Implantable Noise-Based Sensory Enhancement Devices

Award Information
Agency: Department of Health and Human Services
Branch: N/A
Contract: N/A
Agency Tracking Number: 1R43NS042560-01
Amount: $100,000.00
Phase: Phase I
Program: SBIR
Awards Year: 2001
Solicitation Year: N/A
Solicitation Topic Code: N/A
Solicitation Number: N/A
Small Business Information
HUBZone Owned: N
Woman Owned: N
Socially and Economically Disadvantaged: N
Principal Investigator
 () -
Business Contact
Phone: (401) 453-9933
Research Institution
Stochastic resonance (SR) is a counterintuitive phenomenon in which slight amounts of noise imparted to a system actually increase its sensitivity to weak stimuli. SR has been shown to produce a demonstrable effect in human sensory cells. In both healthy young and clinical subjects - elderly, diabetics, and stroke sufferers - a notable increase in tactile and proprioceptive sensitivity is seen when electrical or mechanical noise is presented at the site of the stimulus. Dysfunction in these sensory systems is known to have significant clinical sequellae including gait abnormalities, propensity to fall, and foot ulcers. Together, these conditions cost the U.S. healthcare system many billions of dollars annually. The proposed research will initiate a development program whose ultimate goal is to produce fully implantable medical devices that capitalize on this effect to treat certain types of sensory dysfunction. In an acute in-vivo animal model, we will test the hypothesis that sub- sensory noise delivered via subcutaneous electrodes placed near mechanoreceptors in the lower leg improves the ability of those receptors to discern slight rotations about the ankle. Direct recordings will be made of afferent nerve signals from those mechanoreceptors.
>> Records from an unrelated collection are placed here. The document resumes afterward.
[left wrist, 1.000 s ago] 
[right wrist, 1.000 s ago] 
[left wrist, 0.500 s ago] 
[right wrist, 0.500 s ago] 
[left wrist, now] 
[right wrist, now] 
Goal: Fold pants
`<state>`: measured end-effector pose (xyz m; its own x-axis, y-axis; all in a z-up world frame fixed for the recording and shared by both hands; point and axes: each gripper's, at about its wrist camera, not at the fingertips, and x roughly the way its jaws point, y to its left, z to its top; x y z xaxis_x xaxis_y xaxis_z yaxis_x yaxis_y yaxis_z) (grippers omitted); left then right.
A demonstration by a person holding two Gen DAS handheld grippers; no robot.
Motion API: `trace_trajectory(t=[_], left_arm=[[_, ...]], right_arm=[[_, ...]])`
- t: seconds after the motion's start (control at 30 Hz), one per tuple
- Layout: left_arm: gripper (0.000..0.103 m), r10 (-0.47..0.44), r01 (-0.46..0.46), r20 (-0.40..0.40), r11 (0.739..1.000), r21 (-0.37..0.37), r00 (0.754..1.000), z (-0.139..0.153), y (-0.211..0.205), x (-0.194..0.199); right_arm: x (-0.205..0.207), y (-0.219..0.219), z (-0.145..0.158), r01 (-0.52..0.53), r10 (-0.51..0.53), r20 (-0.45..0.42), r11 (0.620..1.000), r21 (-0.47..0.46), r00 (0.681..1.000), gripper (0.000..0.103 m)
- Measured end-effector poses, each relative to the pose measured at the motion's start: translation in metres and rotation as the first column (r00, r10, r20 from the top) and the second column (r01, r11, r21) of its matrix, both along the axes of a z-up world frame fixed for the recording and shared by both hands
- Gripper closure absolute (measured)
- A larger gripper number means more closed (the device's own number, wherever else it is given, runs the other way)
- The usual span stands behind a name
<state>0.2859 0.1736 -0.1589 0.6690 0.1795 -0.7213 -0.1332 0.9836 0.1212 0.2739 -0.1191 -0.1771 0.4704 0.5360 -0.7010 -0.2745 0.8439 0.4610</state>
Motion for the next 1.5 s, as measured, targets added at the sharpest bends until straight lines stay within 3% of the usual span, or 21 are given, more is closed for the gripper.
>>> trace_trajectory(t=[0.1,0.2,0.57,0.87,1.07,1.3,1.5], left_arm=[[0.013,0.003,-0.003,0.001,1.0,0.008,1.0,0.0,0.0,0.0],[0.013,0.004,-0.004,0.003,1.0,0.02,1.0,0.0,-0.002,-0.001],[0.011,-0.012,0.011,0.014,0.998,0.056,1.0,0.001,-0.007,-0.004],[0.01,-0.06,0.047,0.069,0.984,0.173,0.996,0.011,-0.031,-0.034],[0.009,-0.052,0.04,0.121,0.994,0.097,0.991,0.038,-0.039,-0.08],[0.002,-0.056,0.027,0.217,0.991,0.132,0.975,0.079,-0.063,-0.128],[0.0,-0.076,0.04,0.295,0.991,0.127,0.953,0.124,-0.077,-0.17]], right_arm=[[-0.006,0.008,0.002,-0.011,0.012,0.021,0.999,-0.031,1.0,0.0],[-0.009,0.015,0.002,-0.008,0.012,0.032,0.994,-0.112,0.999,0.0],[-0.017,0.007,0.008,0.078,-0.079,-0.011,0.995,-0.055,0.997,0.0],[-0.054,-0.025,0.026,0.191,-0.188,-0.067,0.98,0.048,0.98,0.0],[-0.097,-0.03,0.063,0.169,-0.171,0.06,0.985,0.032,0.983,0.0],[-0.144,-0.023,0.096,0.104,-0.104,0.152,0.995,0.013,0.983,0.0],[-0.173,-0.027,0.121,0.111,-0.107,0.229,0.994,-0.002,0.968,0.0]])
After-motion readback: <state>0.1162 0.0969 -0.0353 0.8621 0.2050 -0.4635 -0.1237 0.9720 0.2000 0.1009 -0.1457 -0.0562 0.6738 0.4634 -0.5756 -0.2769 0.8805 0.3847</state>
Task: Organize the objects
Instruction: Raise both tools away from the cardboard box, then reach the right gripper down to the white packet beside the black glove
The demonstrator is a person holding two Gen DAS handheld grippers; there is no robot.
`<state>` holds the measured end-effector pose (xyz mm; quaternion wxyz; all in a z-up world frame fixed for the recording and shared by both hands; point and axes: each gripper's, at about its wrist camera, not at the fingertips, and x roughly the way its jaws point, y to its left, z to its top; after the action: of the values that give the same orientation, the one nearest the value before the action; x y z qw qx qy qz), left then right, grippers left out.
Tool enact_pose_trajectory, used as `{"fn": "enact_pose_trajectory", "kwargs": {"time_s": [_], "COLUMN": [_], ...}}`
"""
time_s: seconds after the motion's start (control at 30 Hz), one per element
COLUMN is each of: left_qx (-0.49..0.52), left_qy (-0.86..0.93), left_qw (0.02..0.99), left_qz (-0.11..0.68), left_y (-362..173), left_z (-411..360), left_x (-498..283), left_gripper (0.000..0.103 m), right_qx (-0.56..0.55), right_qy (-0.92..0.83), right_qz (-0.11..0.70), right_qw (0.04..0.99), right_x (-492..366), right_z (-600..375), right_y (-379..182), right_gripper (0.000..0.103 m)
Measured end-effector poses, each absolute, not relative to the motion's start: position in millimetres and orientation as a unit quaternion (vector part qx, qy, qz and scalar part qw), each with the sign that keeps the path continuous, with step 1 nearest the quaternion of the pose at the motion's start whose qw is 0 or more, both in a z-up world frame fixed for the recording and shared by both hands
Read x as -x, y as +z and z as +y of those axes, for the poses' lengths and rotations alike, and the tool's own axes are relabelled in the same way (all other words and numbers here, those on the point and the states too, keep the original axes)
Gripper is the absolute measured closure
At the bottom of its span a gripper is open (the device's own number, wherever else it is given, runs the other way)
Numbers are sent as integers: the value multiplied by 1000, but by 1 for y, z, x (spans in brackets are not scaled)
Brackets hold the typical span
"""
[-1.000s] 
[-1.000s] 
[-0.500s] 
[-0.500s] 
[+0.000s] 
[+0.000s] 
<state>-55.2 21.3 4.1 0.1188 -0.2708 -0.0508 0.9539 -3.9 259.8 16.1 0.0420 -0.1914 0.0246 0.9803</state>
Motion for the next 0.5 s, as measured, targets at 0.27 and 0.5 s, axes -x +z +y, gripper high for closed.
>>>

We will also assess whether the receptors adapt to the noise stimulation, rendering it ineffective over time. PROPOSED COMMERCIAL APPLICATIONS: If successful, the proposed research can lead to implantable medical devices that improve somatosensory sensitivity in people who suffer from peripheral neuropathy. This would improve quality of life for these individuals while reducing the costs of caring for them. Applications include uses in improving gait and balance, some forms of incontinence, and rehabilitation medicine.